Top of INFORMATION PROVIDED

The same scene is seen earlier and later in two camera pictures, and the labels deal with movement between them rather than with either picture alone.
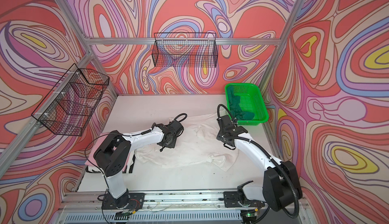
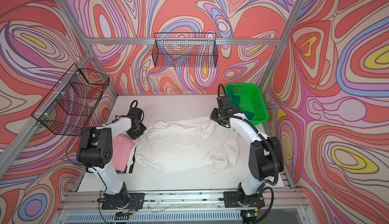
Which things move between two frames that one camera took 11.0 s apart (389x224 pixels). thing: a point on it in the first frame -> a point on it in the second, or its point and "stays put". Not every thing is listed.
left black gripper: [173, 146] -> [134, 136]
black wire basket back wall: [185, 49] stays put
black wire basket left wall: [68, 107] stays put
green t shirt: [235, 107] stays put
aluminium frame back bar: [183, 41] stays put
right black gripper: [220, 137] -> [214, 116]
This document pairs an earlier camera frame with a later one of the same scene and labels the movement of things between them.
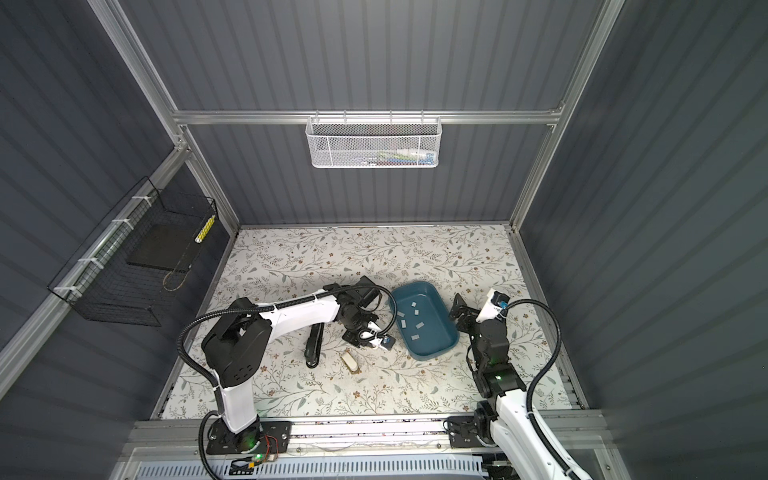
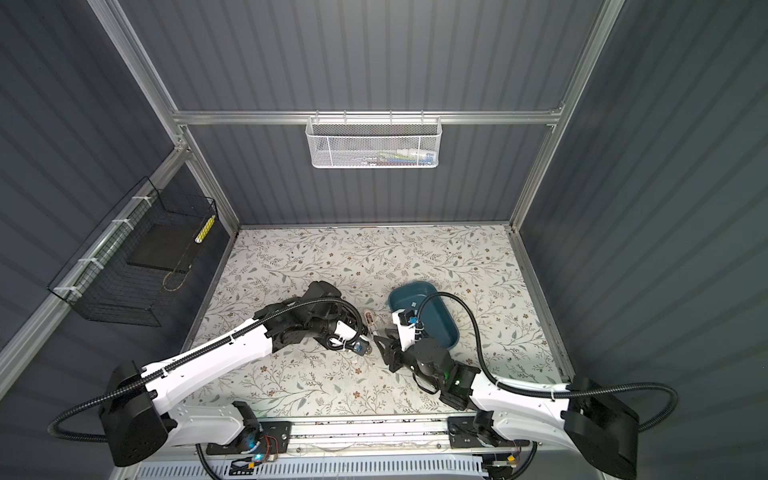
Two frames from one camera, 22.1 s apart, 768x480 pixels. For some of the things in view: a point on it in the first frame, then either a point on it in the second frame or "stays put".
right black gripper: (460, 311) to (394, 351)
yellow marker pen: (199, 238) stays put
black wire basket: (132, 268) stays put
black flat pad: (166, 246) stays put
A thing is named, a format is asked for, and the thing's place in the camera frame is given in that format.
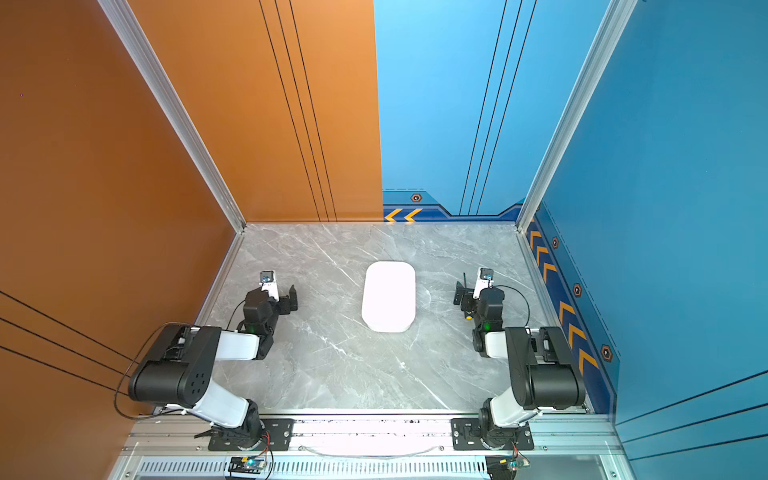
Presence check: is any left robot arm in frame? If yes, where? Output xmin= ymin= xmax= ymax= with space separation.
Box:
xmin=128 ymin=277 xmax=298 ymax=450

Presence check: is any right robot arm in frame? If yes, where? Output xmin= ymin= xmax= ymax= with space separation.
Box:
xmin=453 ymin=268 xmax=587 ymax=449

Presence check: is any white plastic bin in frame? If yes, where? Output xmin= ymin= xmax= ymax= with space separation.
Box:
xmin=361 ymin=261 xmax=416 ymax=334

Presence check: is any right small circuit board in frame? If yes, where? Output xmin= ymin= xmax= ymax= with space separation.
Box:
xmin=485 ymin=455 xmax=530 ymax=480

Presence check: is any small circuit board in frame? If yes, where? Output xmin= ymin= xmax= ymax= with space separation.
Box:
xmin=485 ymin=455 xmax=530 ymax=480
xmin=226 ymin=456 xmax=269 ymax=479

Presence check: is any left small circuit board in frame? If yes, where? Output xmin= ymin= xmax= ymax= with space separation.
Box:
xmin=226 ymin=456 xmax=269 ymax=479

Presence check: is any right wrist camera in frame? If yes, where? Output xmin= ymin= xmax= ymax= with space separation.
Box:
xmin=473 ymin=267 xmax=494 ymax=299

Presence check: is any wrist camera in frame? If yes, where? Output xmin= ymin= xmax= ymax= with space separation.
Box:
xmin=259 ymin=270 xmax=279 ymax=301
xmin=473 ymin=267 xmax=494 ymax=299

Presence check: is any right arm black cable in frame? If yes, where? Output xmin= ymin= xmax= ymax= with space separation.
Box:
xmin=501 ymin=284 xmax=533 ymax=329

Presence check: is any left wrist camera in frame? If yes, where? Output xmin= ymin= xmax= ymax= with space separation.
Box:
xmin=259 ymin=270 xmax=279 ymax=301

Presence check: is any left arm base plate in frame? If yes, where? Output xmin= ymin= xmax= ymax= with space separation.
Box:
xmin=208 ymin=417 xmax=295 ymax=453

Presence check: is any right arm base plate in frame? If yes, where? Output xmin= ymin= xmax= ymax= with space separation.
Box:
xmin=450 ymin=417 xmax=535 ymax=451

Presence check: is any aluminium front rail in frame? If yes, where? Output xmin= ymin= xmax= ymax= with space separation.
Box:
xmin=109 ymin=410 xmax=634 ymax=479

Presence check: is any left aluminium corner post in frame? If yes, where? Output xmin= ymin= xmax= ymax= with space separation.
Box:
xmin=98 ymin=0 xmax=246 ymax=234

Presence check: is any aluminium corner post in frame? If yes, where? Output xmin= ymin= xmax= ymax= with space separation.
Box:
xmin=98 ymin=0 xmax=246 ymax=234
xmin=516 ymin=0 xmax=637 ymax=234

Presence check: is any right aluminium corner post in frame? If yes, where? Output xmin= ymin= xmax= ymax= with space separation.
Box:
xmin=516 ymin=0 xmax=637 ymax=234

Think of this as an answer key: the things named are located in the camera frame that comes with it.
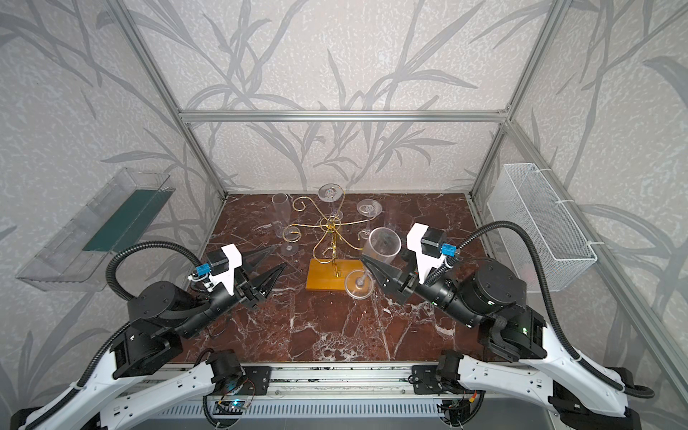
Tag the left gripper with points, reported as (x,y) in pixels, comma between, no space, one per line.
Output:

Bottom of INFORMATION PROVIDED

* _WORK INSTRUCTION_:
All lines above that contain "board" are required in the answer.

* _SOLUTION TO THE EXERCISE_:
Presence check: is any right small circuit board in frame? If yes, where? Output xmin= ymin= xmax= ymax= with space separation.
Presence check: is any small circuit board in frame? If yes, where? Output xmin= ymin= xmax= ymax= with space separation.
Presence check: is any left small circuit board in frame? If yes, where? Output xmin= ymin= xmax= ymax= with space separation.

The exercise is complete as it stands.